Il Canaro un caso di vendetta sanguinaria

Il Canaro un caso di vendetta sanguinaria

Esplorando gli annali del crimine italiano è forse difficile trovare un livello di violenza pari al delitto concepito da Pietro De Negri soprannominato il Canaro. Una vicenda che nel 1988 sconvolge la Capitale, soprattutto perché l’assassino è un uomo esile e timido, che di mestiere fa il tosatore di cani. Mentre la vittima è l’ex pugile Giancarlo Ricci di 27 anni, un uomo grande e grosso ucciso con inaudita ferocia. Ma cosa ha generato tanta crudeltà? Scopriamolo insieme ripercorrendo le fasi di questa pagina nera del nostro Paese che comincia nella zona popolare di Roma, nel quartiere Portuense. È il pomeriggio del 18 febbraio 1988 e Giancarlo accompagnato da un amico raggiunge il negozio di toelette per cani, in via della Magliana 253.

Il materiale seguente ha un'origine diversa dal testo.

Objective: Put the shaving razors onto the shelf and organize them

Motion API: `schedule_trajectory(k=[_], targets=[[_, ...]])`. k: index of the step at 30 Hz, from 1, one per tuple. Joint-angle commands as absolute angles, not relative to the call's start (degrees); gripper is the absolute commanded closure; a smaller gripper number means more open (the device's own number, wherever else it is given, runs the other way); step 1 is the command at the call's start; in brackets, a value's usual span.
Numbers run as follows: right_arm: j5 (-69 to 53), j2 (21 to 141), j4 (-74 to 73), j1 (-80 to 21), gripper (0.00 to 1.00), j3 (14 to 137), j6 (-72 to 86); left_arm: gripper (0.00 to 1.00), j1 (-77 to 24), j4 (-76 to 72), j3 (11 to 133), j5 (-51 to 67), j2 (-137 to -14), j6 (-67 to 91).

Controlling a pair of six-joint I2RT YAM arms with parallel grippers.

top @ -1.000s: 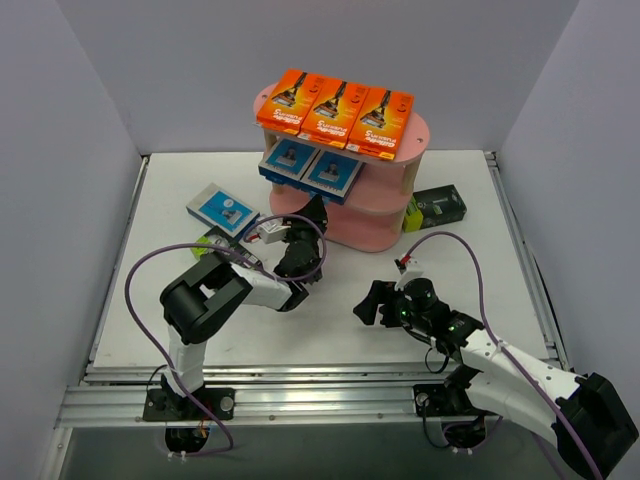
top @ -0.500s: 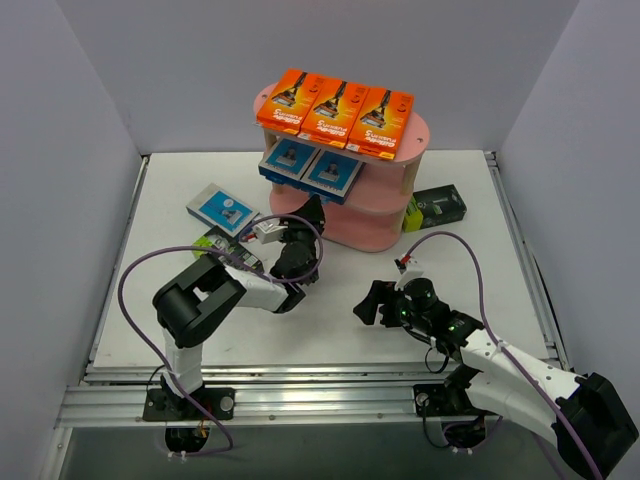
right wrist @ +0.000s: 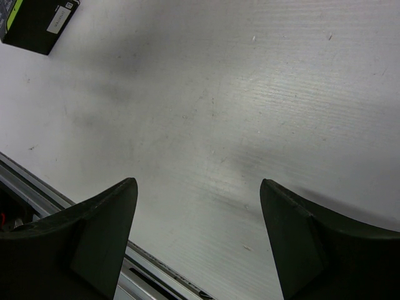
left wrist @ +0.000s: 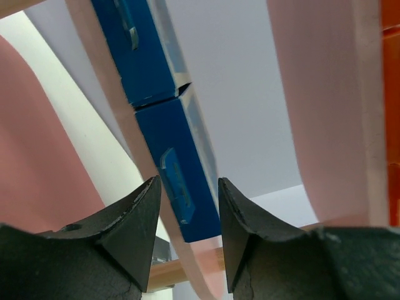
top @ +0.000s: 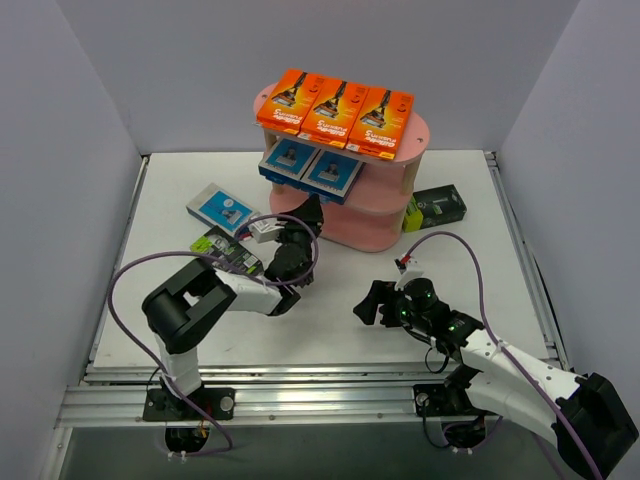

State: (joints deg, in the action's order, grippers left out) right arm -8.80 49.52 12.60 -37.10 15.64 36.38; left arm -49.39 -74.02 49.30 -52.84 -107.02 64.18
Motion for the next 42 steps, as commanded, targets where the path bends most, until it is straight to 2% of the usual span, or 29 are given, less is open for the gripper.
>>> schedule_trajectory(k=[1, 5, 9, 12, 13, 18, 19, 23, 25, 28, 32, 37, 42], targets=[[-7.7, 48.6, 13.0, -36.7, 0.25, 16.4, 36.0, 0.5, -49.0, -76.7, 47.7, -50.7, -100.3, 61.1], [-7.6, 48.6, 12.9, -36.7, 0.25, 16.4, 36.0, 0.42, -48.9, -69.8, 44.9, -50.1, -93.5, 59.8], [-7.2, 48.4, 12.7, -36.8, 0.25, 16.4, 36.1, 0.4, -48.9, -64.4, 41.1, -49.7, -84.9, 58.4], [-6.9, 47.9, 12.6, -36.9, 0.25, 16.3, 36.3, 0.39, -48.5, -54.0, 39.5, -48.0, -77.5, 58.5], [-6.6, 47.7, 12.6, -36.9, 0.25, 16.3, 36.4, 0.39, -48.0, -45.9, 40.0, -47.3, -75.7, 59.4], [-5.9, 47.8, 12.1, -36.9, 0.25, 16.4, 36.6, 0.39, -45.4, -29.6, 41.0, -40.0, -65.0, 57.6], [-5.7, 47.6, 12.0, -36.8, 0.25, 16.5, 36.6, 0.39, -44.6, -21.9, 41.6, -38.9, -63.4, 57.3], [-4.8, 46.5, 11.4, -36.9, 0.25, 16.3, 37.2, 0.39, -35.6, -9.7, 42.8, -28.0, -56.6, 55.9], [-4.4, 46.1, 11.4, -37.1, 0.25, 16.1, 37.5, 0.39, -31.0, -3.5, 44.2, -17.3, -55.8, 54.8], [-3.8, 46.7, 11.3, -37.2, 0.25, 16.4, 37.7, 0.39, -24.8, 4.4, 47.5, -10.0, -55.0, 50.6], [-3.4, 46.9, 11.2, -37.2, 0.25, 16.4, 38.0, 0.38, -19.7, 11.0, 50.4, -6.6, -55.9, 46.2], [-3.5, 46.8, 11.6, -37.3, 0.26, 16.4, 37.8, 0.39, -14.1, 12.2, 47.8, -2.4, -57.7, 47.4], [-3.3, 45.9, 10.7, -37.2, 0.27, 16.4, 38.0, 0.39, -10.9, 12.8, 46.1, -6.4, -59.5, 47.8]])
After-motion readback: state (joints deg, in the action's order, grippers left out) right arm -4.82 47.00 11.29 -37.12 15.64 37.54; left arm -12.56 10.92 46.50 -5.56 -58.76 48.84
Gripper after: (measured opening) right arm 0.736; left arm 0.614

L’appuntamento mortale con il Canaro

Quel giorno ha appuntamento con Pietro il Canaro che attende un trafficante di droga siciliano con una grossa partita di cocaina che Ricci potrebbe rapinare. Tuttavia è una scusa inventata da Pietro che vuole vendicarsi di tanti soprusi, ricatti e intimidazioni, subiti dall’ex pugile. Allora con una scusa invita il ragazzo ad entrare in una gabbia e una volta rinchiuso lo stordisce con una bastonata in testa. Il primo atto bestiale è quello di tagliargli la lingua, per impedirgli di urlare. Poi l’assassino ha in mente di mutilare la faccia della vittima per farlo somigliare ad un cane. Agli inquirenti De Negri dirà:

Gli ho anche tagliato le orecchie come facevo ai dobermann. Sembrava uno zombie. Non moriva mai. Alla fine, esasperato, gli ho aperto la bocca con una chiave inglese, rompendogli i denti, e l’ho soffocato mettendogli dentro tutto quello che gli avevo amputato”!

Il Canaro

La scoperta del corpo

Tuttavia l’odio e il rancore spingono il Canaro a limiti quasi inconcepibili per una mente umana. Infatti dopo aver tagliato al ragazzo le dita delle mani e bruciato le ferite, lo uccide con una martellata in testa. La tortura però continua perché gli taglia gli organi genitali e gli strappa le pupille. Infine trascina il cadavere in una discarica dietro i palazzoni del quartiere Portuense. Il corpo è ritrovato da due allevatori di cavalli alle 8.30 di venerdì 19 febbraio 1988 su una radura disseminata di rifiuti. Che quel cadavere appartenga a Giancarlo Ricci piccolo malavitoso, la polizia lo scopre grazie alle impronte digitali. Chi ha ucciso vuole far capire che quella è una punizione, che quell’uomo è stato giustiziato. La polizia comincia subito gli interrogatori nell’ambiente frequentato da Ricci, il quartiere della Magliana. Interroga 85 persone prima di arrivare a Pietro De Negri.

La condanna e la libertà dopo lo sconto della pena

Per gli inquirenti il caso è chiuso, processato per aver ucciso l’ex pugile sotto effetto di cocaina il Canaro è condannato a 24 anni. Ma il 26 ottobre 2005, dopo aver scontato 16 anni, l’assassino è rimesso in libertà dal Tribuinale di Sorveglianza di Roma. De Negri ha dichiarato attraverso un memoriale consegnato ai giudici d’appello dai suoi avvocati di non essere pentito, anzi ha detto:

Se rinascessi lo rifarei”!

Questa parentesi di cronaca nera nostrana ci lascia un monito, ossia che l’odio può portare a comportamenti feroci. E ci ricorda che anche l’uomo all’apparenza più mite, se vuole, può ritornare a essere belva.